Rather than focusing on outcomes or productivity, the work will emphasize continuity, presence, and relationship with material as pathways back to confidence and self-direction.

Artist creating colorful abstract painting

Programs May Include:

Restorative Fine Art Series

Small-group, multi-week classes focused on drawing, painting, and mixed media as practices of return and attention. These series emphasize presence, material familiarity, and continuity rather than performance or results. Participants build rhythm through regular return, allowing confidence and creative voice to emerge gently over time.

Ceramics as Touch and Form

Clay-based classes centered on hand-building and tactile engagement. Working with clay offers grounding through touch, patience, and slow transformation. These programs support a reconnection to the body and to personal agency through physical relationship with material and process.

Land-Based Creative Practice

Garden-centered programming that works directly with plants, soil, dye materials, and seasonal cycles.

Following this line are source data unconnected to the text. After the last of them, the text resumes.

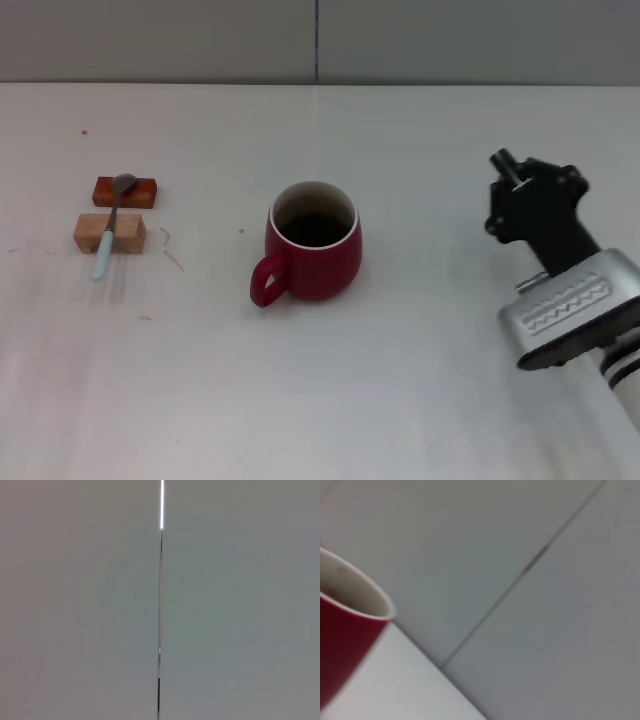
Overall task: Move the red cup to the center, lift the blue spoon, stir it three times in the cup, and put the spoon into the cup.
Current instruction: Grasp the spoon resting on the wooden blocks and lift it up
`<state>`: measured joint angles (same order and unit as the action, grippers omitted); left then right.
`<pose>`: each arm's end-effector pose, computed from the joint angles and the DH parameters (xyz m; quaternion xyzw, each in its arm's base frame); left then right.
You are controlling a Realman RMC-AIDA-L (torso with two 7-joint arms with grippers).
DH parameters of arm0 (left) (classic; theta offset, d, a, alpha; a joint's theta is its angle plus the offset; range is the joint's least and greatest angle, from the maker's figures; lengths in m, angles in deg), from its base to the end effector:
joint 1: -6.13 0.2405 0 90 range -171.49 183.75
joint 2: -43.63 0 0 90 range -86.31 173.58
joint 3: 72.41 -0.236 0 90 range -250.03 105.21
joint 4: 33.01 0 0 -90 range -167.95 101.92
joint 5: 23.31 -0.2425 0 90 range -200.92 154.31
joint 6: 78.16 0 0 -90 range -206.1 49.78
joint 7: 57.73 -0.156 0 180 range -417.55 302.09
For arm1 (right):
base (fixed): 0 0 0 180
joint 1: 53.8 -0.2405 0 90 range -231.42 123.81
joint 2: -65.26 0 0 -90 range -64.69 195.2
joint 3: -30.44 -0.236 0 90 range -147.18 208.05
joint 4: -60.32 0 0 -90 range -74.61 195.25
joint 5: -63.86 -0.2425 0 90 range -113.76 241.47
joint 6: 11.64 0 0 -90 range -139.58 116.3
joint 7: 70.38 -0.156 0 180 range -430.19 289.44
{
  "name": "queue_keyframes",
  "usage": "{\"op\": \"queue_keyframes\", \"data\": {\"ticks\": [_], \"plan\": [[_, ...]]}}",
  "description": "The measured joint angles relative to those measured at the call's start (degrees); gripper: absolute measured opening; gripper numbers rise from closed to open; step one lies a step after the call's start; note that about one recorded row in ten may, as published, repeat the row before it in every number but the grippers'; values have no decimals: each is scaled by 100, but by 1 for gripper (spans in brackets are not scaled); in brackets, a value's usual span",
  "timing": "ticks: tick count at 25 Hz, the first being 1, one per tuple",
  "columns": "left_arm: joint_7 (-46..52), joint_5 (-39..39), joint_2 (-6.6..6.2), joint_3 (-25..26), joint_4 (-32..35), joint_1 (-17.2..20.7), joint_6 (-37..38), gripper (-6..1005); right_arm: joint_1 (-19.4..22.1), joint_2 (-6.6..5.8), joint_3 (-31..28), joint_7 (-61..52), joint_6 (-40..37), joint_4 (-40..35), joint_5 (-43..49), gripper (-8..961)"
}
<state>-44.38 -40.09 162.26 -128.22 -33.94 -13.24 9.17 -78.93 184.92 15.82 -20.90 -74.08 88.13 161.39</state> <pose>-0.3761 0.2863 0.0455 -0.5884 -0.1942 -0.3431 0.7060 0.2691 0.3182 -0.1167 -0.7907 -0.0164 0.0852 0.6061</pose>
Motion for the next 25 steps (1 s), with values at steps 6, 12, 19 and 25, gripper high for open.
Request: {"op": "queue_keyframes", "data": {"ticks": [6, 12, 19, 25], "plan": [[0, 0, -20, 0, 10, -50, -13, 587, 461, -96, -1337, -1330, -829, -239, 6, 36], [0, -1, -24, 0, 14, -85, -22, 587, 594, -99, -1626, -2854, -1654, -945, -6, 167], [117, -34, -13, 0, 9, -89, -18, 588, 634, -77, -1989, -4389, -2288, -1721, -21, 551], [445, -52, 30, -63, -98, 160, 271, 588, 481, -92, -2188, -4809, -2459, -2355, -24, 627]]}}
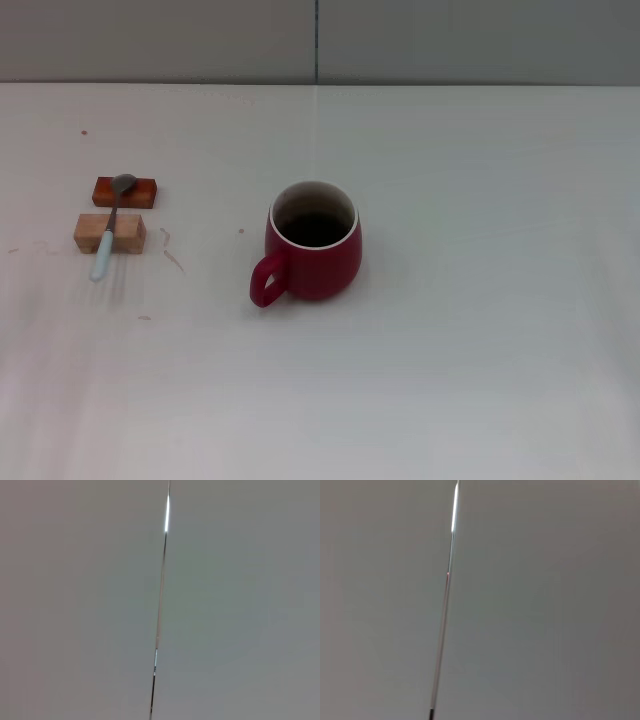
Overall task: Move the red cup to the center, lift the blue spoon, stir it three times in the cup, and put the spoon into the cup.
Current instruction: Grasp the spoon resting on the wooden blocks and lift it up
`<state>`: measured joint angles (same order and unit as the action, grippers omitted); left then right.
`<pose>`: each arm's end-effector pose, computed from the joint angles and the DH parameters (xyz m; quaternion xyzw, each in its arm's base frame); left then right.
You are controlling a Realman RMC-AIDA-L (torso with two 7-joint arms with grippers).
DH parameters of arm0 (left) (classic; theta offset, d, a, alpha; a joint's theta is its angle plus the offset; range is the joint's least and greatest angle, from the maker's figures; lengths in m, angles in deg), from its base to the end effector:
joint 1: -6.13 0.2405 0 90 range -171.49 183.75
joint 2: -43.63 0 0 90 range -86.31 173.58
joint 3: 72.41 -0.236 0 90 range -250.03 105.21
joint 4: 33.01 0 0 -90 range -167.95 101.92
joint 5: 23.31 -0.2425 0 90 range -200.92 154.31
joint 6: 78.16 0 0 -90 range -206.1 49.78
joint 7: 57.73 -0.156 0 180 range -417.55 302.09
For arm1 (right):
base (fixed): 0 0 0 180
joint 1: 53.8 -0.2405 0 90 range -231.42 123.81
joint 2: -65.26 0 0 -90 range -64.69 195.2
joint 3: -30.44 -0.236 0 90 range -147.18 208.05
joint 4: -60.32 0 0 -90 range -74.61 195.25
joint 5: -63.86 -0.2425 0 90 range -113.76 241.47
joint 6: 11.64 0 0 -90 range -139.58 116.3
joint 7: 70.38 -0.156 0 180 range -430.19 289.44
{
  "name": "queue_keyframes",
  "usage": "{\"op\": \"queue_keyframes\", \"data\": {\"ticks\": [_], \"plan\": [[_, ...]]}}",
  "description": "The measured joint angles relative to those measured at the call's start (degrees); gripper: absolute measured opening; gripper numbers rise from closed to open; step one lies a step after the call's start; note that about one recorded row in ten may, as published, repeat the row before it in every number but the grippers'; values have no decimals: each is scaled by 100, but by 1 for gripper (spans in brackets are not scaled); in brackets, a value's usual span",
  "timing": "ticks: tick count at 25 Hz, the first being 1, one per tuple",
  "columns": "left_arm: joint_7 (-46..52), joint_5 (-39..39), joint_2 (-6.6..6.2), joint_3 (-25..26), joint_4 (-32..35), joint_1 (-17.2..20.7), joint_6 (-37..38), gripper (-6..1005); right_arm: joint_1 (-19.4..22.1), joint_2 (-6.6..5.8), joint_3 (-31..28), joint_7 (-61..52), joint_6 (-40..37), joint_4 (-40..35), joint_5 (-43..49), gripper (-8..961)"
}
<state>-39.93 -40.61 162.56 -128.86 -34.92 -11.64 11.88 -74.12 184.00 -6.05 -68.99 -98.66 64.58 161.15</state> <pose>-0.3771 0.2710 0.0410 -0.5823 -0.2149 -0.3731 0.6896 0.3748 0.2956 0.0611 -0.5237 0.1537 0.2797 0.7899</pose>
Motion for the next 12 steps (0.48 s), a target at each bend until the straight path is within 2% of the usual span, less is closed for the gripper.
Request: {"op": "queue_keyframes", "data": {"ticks": [2, 7, 10, 11, 12], "plan": [[102, -13, 13, -13, -333, 76, 385, 588, -223, -14, -147, -7, 179, -274, -1, 627], [53, -171, 15, 3, -962, 74, 1043, 588, -490, -67, -364, -17, 403, -525, -3, 627], [18, -511, 16, 42, -1302, 86, 1355, 588, -609, -164, -515, -22, 427, -550, -14, 627], [-109, -762, 18, 164, -1636, 76, 1517, 588, -697, -234, -599, -24, 433, -550, -36, 627], [-210, -900, 21, 276, -1834, 68, 1584, 588, -697, -234, -599, -24, 433, -550, -36, 627]]}}
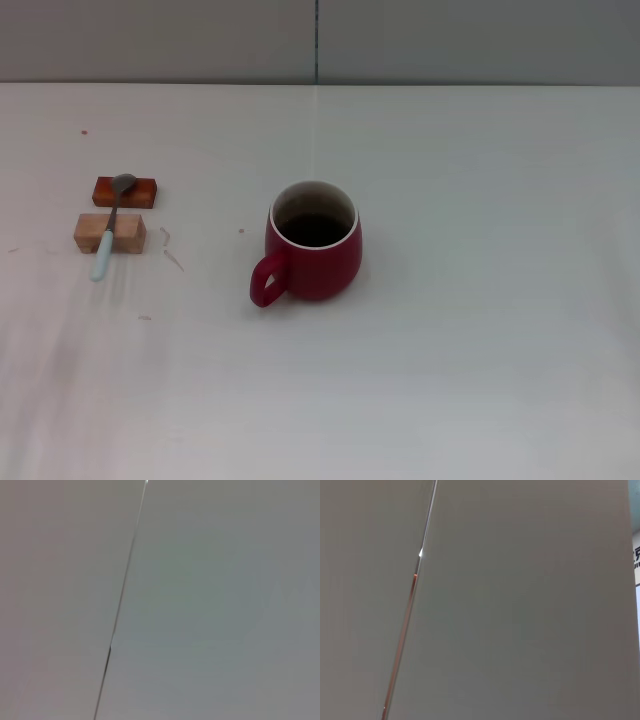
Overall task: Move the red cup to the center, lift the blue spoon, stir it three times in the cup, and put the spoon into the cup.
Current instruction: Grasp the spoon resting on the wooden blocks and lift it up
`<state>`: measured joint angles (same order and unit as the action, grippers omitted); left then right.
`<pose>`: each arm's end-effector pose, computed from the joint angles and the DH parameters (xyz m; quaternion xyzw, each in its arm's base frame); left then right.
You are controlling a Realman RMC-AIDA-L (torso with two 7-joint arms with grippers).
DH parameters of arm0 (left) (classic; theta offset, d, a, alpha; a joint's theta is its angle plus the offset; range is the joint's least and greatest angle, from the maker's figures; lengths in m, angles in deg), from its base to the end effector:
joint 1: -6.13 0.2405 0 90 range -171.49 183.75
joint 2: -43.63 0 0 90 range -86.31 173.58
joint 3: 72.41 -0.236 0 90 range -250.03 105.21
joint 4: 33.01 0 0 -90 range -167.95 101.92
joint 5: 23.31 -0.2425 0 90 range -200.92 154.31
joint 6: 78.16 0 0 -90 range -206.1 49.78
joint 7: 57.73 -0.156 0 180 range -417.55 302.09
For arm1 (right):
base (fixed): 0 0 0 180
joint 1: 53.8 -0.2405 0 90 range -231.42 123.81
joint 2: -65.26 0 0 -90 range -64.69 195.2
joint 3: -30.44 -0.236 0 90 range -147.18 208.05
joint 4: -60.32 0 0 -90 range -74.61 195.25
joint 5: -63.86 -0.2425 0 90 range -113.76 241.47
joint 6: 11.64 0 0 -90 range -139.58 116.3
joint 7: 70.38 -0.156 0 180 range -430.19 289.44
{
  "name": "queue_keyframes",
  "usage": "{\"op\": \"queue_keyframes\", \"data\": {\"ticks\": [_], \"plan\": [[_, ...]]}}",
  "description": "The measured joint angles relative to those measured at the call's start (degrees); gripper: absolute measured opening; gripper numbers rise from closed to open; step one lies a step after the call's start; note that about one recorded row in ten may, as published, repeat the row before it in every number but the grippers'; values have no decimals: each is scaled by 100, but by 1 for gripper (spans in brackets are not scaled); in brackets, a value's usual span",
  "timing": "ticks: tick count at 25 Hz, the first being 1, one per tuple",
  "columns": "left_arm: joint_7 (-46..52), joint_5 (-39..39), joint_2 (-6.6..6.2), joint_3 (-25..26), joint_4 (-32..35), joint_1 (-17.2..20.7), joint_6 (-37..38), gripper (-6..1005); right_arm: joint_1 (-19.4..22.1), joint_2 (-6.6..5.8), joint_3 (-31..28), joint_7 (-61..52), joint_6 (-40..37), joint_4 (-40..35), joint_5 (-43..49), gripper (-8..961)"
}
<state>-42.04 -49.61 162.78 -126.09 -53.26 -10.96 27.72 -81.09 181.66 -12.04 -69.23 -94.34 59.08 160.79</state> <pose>-0.3581 0.1994 -0.0057 -0.6034 -0.2495 -0.4014 0.6423 0.3782 0.3325 0.1031 -0.5014 0.1351 0.2569 0.8151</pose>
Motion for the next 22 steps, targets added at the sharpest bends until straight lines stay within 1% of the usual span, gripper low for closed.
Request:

Activities may include planting, harvesting, natural pigments, botanical dyes, and simple outdoor making. These programs root creative practice in care, renewal, and relationship with living systems.

Open Studio Access (Scholarship-Based)

Scheduled studio hours reserved for Foundation participants to work independently in a supported environment. This provides space for quiet practice, reflection, and the rebuilding of creative identity outside of structured instruction.